(Extracted records)
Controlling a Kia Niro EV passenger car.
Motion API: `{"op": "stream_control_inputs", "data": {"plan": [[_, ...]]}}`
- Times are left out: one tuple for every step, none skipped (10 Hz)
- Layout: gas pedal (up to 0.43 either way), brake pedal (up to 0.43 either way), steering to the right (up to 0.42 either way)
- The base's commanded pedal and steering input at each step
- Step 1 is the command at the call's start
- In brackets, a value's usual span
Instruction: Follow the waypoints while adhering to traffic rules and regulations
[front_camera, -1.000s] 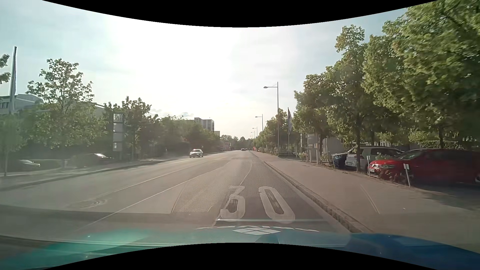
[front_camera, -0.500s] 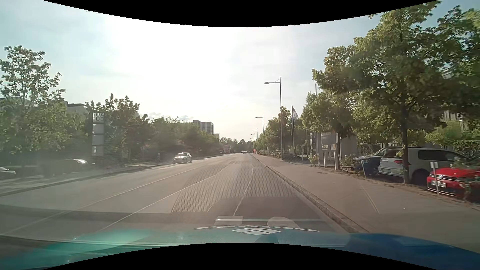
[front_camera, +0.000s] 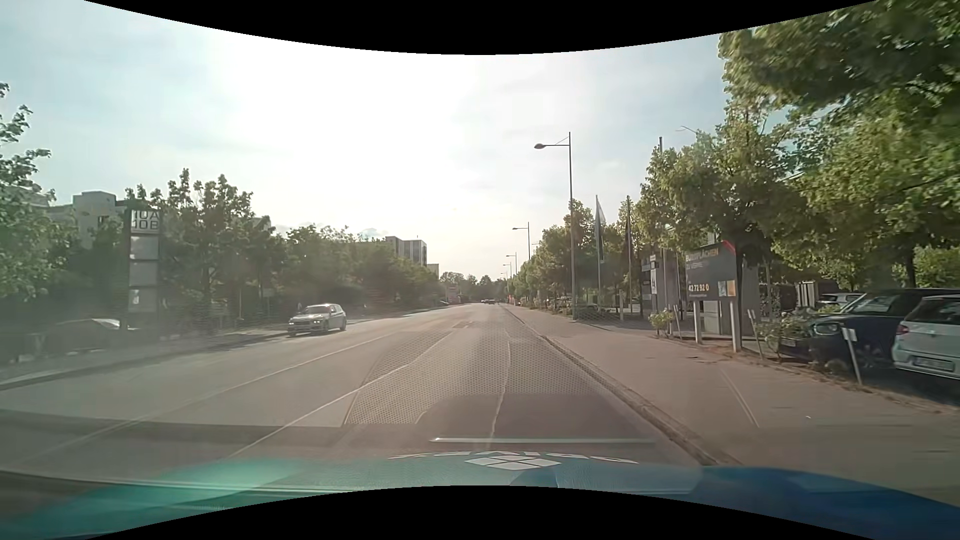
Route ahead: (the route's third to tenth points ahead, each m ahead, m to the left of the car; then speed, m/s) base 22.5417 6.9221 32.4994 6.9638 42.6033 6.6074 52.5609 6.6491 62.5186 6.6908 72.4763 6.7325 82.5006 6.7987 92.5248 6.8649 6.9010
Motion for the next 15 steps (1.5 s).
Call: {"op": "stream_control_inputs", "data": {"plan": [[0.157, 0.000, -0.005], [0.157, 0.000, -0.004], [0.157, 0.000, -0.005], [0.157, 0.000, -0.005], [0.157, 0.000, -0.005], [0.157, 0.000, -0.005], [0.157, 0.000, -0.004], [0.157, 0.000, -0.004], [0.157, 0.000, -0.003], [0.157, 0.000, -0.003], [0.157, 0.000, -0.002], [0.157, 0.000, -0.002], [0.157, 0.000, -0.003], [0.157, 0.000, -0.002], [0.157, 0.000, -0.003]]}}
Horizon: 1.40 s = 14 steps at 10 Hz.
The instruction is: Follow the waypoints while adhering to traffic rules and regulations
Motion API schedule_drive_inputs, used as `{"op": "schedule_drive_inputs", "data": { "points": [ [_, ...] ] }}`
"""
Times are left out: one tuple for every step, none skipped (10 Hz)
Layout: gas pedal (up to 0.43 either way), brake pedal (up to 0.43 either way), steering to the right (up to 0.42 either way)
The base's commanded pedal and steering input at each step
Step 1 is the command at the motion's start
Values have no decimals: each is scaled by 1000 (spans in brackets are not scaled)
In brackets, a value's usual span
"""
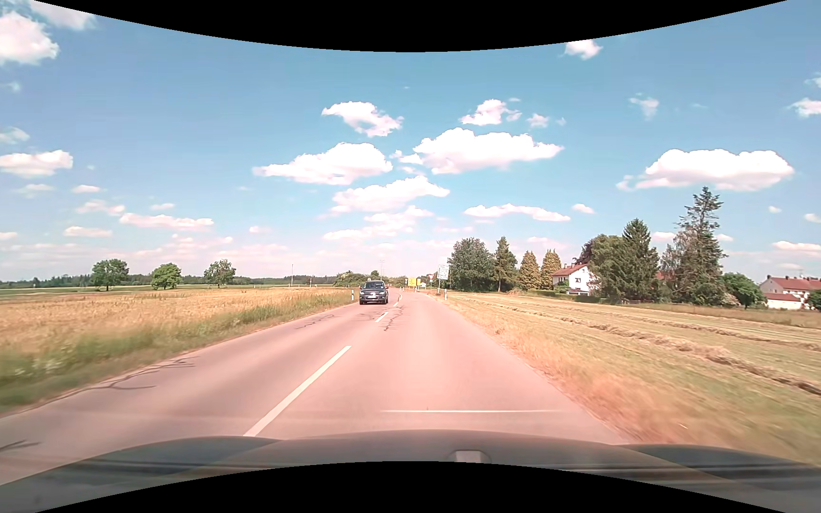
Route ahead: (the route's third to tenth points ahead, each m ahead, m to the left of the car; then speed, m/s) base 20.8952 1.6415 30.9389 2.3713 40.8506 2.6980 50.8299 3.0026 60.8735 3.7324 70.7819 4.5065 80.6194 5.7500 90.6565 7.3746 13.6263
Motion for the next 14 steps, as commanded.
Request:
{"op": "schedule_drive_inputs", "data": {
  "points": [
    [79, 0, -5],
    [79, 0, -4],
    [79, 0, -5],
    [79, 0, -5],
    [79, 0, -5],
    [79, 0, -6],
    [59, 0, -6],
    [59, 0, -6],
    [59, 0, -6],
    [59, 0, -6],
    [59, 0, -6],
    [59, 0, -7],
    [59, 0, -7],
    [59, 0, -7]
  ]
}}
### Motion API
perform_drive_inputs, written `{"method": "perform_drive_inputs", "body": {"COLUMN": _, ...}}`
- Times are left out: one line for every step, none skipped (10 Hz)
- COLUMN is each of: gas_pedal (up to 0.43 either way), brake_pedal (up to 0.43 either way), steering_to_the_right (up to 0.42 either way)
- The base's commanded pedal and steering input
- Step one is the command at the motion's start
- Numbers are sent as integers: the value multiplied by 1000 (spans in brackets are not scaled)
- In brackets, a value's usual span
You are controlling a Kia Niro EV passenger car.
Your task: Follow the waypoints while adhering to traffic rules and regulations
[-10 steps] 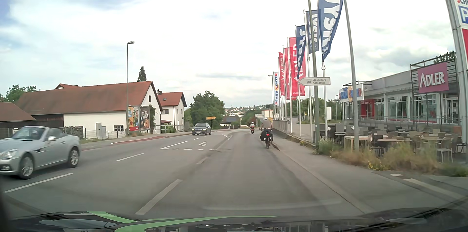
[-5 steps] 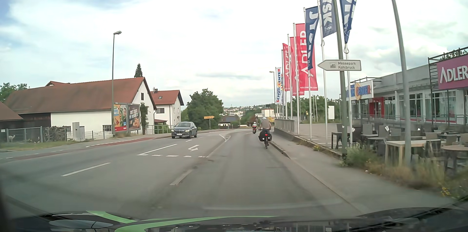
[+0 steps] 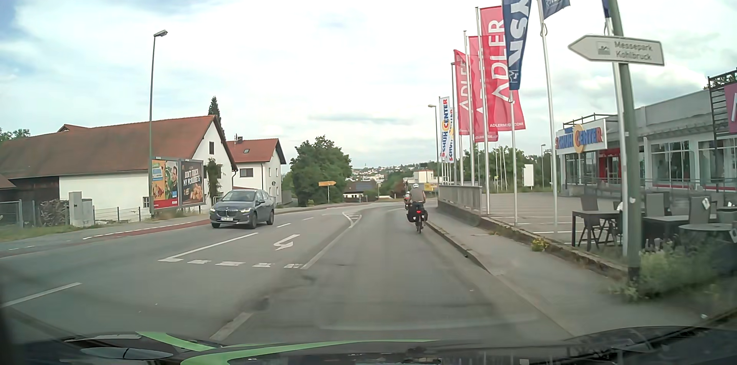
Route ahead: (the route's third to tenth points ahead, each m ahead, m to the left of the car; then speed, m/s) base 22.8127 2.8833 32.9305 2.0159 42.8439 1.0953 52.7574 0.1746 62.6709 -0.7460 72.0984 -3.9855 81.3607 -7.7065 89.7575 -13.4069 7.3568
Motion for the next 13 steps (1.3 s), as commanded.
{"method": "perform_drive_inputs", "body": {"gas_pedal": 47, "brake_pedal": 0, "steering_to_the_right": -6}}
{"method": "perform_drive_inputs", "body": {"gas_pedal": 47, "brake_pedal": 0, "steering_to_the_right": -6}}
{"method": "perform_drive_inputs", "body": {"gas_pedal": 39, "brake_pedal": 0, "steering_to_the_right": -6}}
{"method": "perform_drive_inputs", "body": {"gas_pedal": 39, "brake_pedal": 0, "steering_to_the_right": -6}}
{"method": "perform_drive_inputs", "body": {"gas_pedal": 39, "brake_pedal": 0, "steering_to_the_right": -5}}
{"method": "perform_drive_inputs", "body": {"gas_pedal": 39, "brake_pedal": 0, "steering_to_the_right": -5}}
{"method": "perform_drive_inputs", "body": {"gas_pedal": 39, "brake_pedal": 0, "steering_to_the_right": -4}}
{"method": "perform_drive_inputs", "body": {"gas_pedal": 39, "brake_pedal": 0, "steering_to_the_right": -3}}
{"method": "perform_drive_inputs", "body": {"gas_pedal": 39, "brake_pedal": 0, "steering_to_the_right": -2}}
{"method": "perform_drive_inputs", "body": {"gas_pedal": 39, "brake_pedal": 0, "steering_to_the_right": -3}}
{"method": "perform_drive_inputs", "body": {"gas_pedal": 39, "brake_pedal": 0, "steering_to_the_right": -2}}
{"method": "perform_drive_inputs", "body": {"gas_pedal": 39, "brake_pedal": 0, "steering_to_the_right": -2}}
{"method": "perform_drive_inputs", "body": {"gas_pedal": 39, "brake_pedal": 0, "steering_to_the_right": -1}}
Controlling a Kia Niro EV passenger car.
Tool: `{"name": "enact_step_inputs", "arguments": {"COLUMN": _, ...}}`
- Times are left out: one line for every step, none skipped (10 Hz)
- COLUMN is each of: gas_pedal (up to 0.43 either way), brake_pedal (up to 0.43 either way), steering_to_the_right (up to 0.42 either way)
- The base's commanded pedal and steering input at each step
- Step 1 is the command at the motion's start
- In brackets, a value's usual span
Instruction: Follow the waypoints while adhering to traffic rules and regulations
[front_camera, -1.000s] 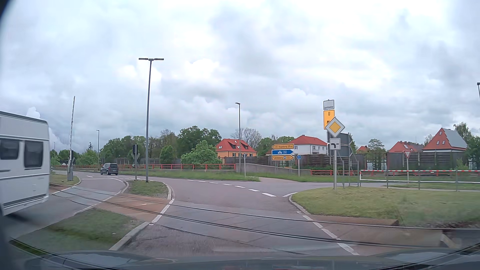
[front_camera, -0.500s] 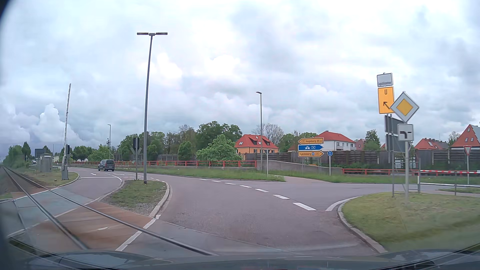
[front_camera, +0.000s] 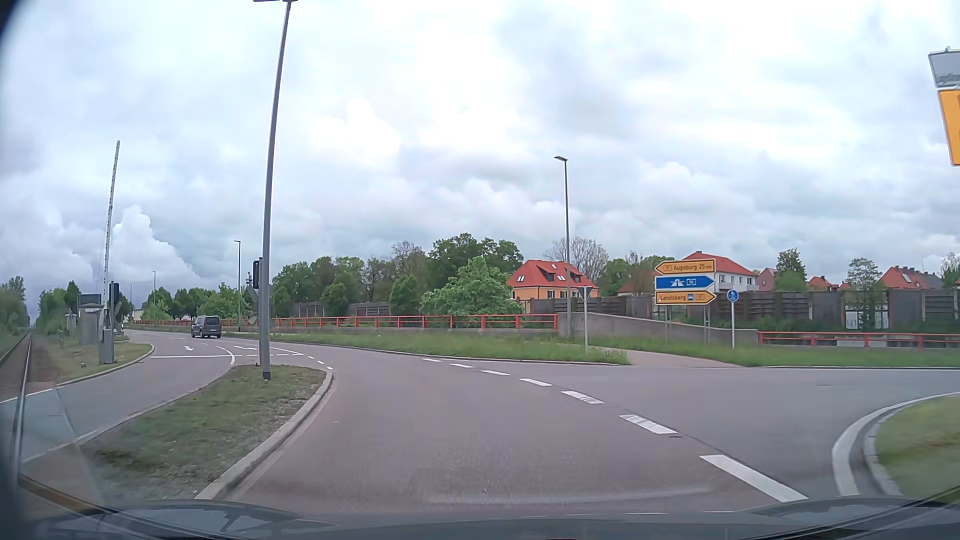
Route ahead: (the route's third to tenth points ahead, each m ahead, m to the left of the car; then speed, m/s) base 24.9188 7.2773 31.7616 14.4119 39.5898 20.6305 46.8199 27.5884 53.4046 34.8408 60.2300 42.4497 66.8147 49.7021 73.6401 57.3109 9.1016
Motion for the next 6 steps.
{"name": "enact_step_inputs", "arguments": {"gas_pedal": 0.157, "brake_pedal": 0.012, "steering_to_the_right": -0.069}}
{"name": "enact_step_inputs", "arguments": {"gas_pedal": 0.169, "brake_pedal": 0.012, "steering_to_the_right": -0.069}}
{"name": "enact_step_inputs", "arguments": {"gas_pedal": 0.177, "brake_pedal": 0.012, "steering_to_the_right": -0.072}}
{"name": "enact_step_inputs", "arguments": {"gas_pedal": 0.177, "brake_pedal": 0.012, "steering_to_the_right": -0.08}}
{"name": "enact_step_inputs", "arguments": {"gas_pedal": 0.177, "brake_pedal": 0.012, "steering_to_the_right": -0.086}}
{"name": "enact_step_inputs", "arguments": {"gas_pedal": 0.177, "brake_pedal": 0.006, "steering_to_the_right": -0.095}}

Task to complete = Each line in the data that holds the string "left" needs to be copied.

Response =
- Times are left out: one tuple for every step, none skipped (10 Hz)
Route ahead: (the route's third to tenth points ahead, each m ahead, m to the left of the car; then speed, m/s) base 22.5417 6.9221 32.4994 6.9638 42.6033 6.6074 52.5609 6.6491 62.5186 6.6908 72.4763 6.7325 82.5006 6.7987 92.5248 6.8649 6.9010
Times are left out: one tuple for every step, none skipped (10 Hz)
Route ahead: (the route's third to tenth points ahead, each m ahead, m to the left of the car; then speed, m/s) base 20.8952 1.6415 30.9389 2.3713 40.8506 2.6980 50.8299 3.0026 60.8735 3.7324 70.7819 4.5065 80.6194 5.7500 90.6565 7.3746 13.6263
- Times are left out: one line for every step, none skipped (10 Hz)
Route ahead: (the route's third to tenth points ahead, each m ahead, m to the left of the car; then speed, m/s) base 22.8127 2.8833 32.9305 2.0159 42.8439 1.0953 52.7574 0.1746 62.6709 -0.7460 72.0984 -3.9855 81.3607 -7.7065 89.7575 -13.4069 7.3568
- Times are left out: one line for every step, none skipped (10 Hz)
Route ahead: (the route's third to tenth points ahead, each m ahead, m to the left of the car; then speed, m/s) base 24.9188 7.2773 31.7616 14.4119 39.5898 20.6305 46.8199 27.5884 53.4046 34.8408 60.2300 42.4497 66.8147 49.7021 73.6401 57.3109 9.1016

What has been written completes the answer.